Cabo Verde identificou cerca de 16 mil famílias, num total de quase 40 mil pessoas, em situações de vulnerabilidade, segundo os primeiros dados do cadastro social, elaborado em 16 dos 22 concelhos do país.



Os dados, relativos a nove ilhas cabo-verdianas, foram apresentados hoje, na cidade da Praia, numa sessão presidida pelo primeiro-ministro Ulisses Correia e Silva.

De fora da recolha ficaram os municípios do Tarrafal, São Miguel, São Lourenço e São Domingos, todos na ilha de Santiago, a maior e mais populosa de Cabo Verde.

"Já foi feito o levantamento em 16 municípios, já cadastrámos cerca de 16 mil agregados familiares nessas localidades. A situação varia de ilha para ilha, mas o cadastro permitiu recolher informações ao nível da composição do agregado, do rendimento, da existência de pessoas com deficiência, do acesso a infraestruturas como água, eletricidade ou saneamento", disse à agência Lusa a diretora nacional da Inserção Social, Mónica Furtado.



A responsável explicou que a análise aos dados recolhidos "é ainda superficial" e que o processo continua, mas permite perceber realidades sociais diferentes de município para município e de ilha para ilha.

O cadastro arrancou no bairro de barracas da Boa Esperança, na ilha da Boavista, onde, segundo Mónica Furtado, as principais vulnerabilidades identificadas estão relacionadas com a habitação.

"Na Boavista, ao contrário do que se estava a pensar, que era uma população extremamente vulnerável, os dados mostram que a vulnerabilidade é a nível habitacional e de acesso a serviços como água, saneamento ou eletricidade.
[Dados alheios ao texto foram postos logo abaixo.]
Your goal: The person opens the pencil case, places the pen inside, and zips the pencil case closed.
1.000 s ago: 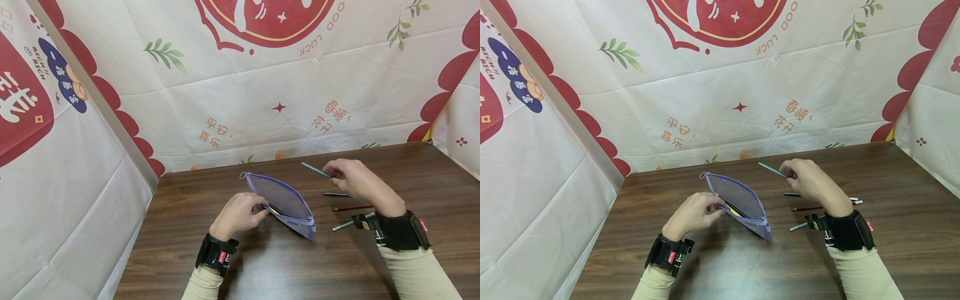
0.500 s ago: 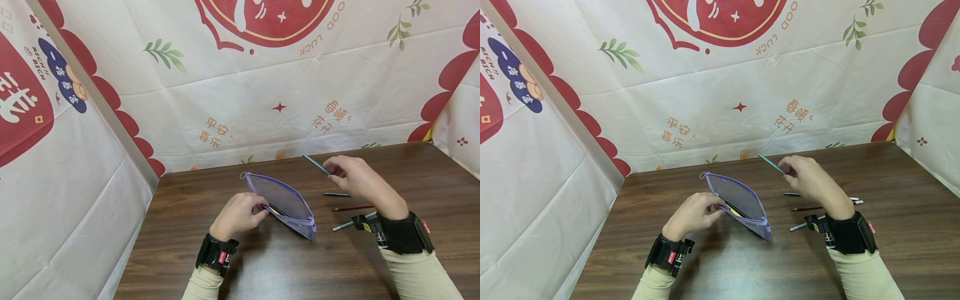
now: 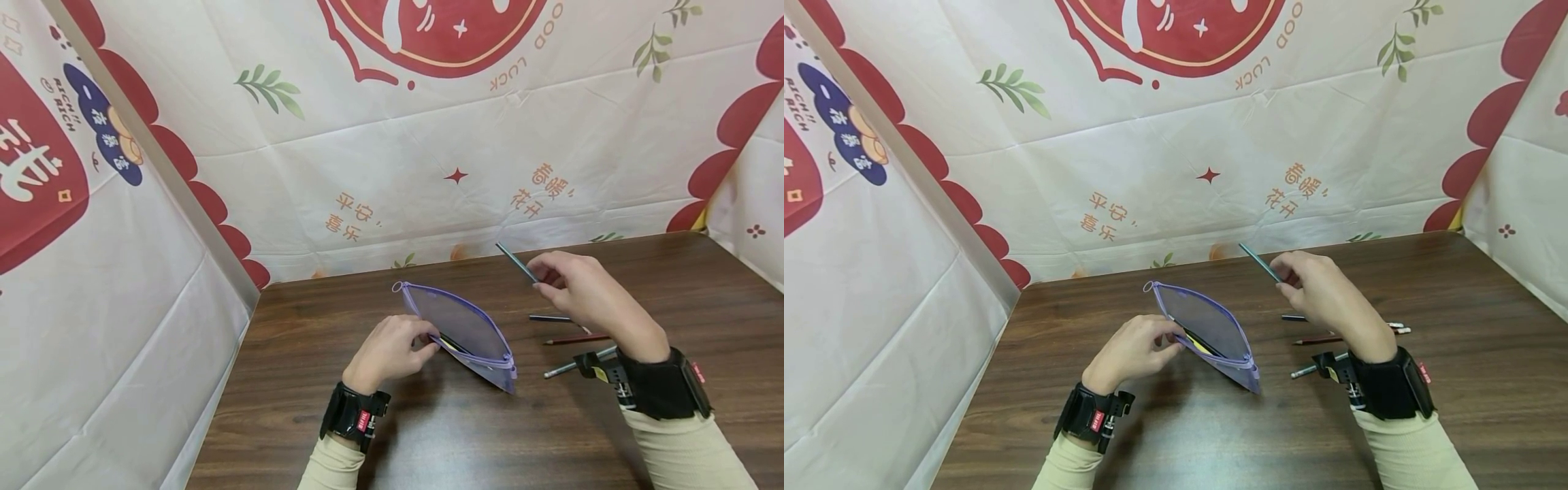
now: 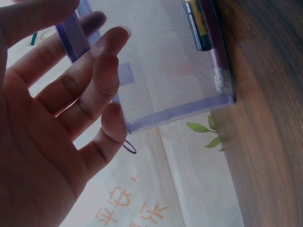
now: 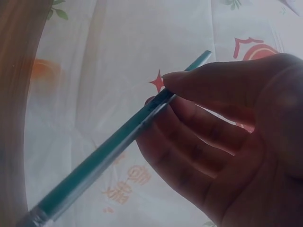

Ao nível do rendimento e do emprego, a situação é muito boa em relação às outras localidades", exemplificou.

Por outro lado, prosseguiu, nas zonas de barracas de São Vicente "a situação da pobreza evidencia-se um pouco mais. Baixo rendimento, alta taxa de desemprego".

Na sequência do levantamento, será agora feita "uma análise aprofundada dos dados" e proposta a criação de um índice de vulnerabilidade que permitirá estruturar respostas mais direcionadas para cada população.



"Vai permitir identificar vulnerabilidades ao nível dos territórios, propor medidas que vão ao encontro dessas vulnerabilidades e principalmente ter registados os potenciais beneficiários dos programas sociais, não apenas do Ministério da Família, mas dos próprios municípios", assinalou.

Cabo Verde tem em curso programas como o Rendimento Social de Inserção, a isenção de propinas para pessoas com deficiência ou a tarifa social de água e eletricidade, destinadas às famílias mais pobres.

O primeiro-ministro Ulisses Correia e Silva assinalou a importância de conseguir "cadastrar" famílias em situação de vulnerabilidade em todas as ilhas e todos os concelhos".

"Saber exatamente quem são essas pessoas, que necessidades têm, que hábitos de alimentação, de habitação, de rendimento, de emprego, da assistência à saúde e desenhar instrumentos e políticas dirigidas para ter impacto nessas pessoas", disse.

Cabo Verde regista 179.909 pobres (35% da população) e 54.395 muito pobres (10,6% da população), segundo estatísticas oficiais de 2015.

A elaboração do cadastro social contou com o apoio da Organização Internacional do Trabalho (OIT) e do Fundo das Nações Unidas para a Infância (UNICEF).